Is there anywhere on the site that tells what is in our boxes?


----------



## javagirl87 (Mar 6, 2013)

how do you know if you're getting box 1 or 2?


----------



## missnaya (Mar 6, 2013)

> Originally Posted by *javagirl87* /img/forum/go_quote.gif
> 
> how do you know if you're getting box 1 or 2?

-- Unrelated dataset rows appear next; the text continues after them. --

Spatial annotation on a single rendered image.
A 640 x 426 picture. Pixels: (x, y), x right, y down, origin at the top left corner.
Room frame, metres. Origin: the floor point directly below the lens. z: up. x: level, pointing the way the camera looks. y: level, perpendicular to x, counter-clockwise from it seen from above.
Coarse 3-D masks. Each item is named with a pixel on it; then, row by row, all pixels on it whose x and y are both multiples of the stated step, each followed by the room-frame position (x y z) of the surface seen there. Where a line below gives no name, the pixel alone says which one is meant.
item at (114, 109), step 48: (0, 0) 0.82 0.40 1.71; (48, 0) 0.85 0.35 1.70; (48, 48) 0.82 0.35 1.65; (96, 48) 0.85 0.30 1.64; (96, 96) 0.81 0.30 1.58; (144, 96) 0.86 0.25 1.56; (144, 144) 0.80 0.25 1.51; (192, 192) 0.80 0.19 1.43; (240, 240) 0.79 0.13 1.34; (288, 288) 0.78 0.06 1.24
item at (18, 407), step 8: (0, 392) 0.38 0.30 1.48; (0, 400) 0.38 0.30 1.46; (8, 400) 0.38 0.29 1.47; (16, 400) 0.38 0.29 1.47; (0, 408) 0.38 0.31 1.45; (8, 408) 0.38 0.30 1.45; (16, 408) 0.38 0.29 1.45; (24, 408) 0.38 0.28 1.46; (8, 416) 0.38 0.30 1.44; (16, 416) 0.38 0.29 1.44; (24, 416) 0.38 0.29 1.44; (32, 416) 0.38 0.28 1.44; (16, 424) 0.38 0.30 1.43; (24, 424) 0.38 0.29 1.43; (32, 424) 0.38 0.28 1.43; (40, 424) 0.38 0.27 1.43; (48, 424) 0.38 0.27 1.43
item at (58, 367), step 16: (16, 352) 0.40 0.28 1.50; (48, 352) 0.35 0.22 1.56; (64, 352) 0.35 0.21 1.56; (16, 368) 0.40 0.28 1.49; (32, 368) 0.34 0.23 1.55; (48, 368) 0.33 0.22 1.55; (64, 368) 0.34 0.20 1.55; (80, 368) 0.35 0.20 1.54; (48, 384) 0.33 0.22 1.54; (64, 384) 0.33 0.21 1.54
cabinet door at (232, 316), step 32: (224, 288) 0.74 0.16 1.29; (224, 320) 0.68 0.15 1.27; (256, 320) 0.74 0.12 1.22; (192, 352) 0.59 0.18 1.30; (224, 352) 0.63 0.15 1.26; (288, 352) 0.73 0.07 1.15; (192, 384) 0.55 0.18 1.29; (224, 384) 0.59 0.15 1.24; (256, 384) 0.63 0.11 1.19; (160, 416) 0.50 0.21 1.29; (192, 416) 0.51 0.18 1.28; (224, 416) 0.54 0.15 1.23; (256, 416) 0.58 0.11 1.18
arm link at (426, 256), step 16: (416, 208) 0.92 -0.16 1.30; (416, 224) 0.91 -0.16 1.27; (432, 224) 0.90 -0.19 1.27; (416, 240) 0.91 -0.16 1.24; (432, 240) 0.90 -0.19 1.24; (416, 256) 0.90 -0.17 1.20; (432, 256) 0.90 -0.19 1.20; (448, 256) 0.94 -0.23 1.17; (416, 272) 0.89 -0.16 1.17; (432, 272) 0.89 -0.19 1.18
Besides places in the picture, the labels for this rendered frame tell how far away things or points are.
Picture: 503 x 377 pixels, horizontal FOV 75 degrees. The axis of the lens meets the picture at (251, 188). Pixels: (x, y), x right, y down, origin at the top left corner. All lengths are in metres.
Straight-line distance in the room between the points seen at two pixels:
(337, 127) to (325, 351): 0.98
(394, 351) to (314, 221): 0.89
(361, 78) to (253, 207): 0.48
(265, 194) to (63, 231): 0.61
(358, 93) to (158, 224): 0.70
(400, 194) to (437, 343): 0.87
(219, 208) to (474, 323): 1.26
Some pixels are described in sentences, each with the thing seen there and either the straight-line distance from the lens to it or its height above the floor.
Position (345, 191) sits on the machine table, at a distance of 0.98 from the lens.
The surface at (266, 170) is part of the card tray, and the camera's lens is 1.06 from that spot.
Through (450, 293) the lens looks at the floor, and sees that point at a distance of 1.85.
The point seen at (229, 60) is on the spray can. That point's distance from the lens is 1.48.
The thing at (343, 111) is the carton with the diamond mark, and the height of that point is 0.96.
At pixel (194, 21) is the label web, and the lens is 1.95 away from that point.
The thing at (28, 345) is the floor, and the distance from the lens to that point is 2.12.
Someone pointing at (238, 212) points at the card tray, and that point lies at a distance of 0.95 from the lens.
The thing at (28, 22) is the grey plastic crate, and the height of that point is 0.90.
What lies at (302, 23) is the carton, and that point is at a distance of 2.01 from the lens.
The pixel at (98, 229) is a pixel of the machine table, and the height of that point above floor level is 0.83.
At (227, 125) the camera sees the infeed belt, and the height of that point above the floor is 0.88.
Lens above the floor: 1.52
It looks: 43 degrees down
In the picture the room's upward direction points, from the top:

 if you go to "my account" at the top right, then click on "my orders" it will show your order information and then click on "show details" and it says which box number you're getting. I'm getting Box #1 this month!  /emoticons/[email protected] 2x" width="20" height="20" />


----------



## javagirl87 (Mar 6, 2013)

Oooo thanks! I'm getting box #4! i didn't realize they had different options! when do we fine out what's in it? or is it a surprise until it comes in the mail?


----------



## blondie415 (Mar 6, 2013)

First box this month and i am getting box 4 cant wait!


----------



## catipa (Mar 6, 2013)

This is my first box too, I'm getting box number 3-hope it's tasty!


----------



## pengutango (Mar 6, 2013)

I put my account on hold for this month since I wasn't happy with my first box. I may end up canceling, but I'm mulling it over and seeing what you all get for March's box.


----------



## randomlyreviews (Mar 6, 2013)

First box for me, and I'm getting #3!


----------



## melanie0971 (Mar 6, 2013)

> Originally Posted by *bumbeaute* /img/forum/go_quote.gif
> 
> I just recently accepted an invite to Goodies Co.  but I checked my status right now and it said I'll most likely be receiving the April box!!  Did they already start charging/shipping the March box??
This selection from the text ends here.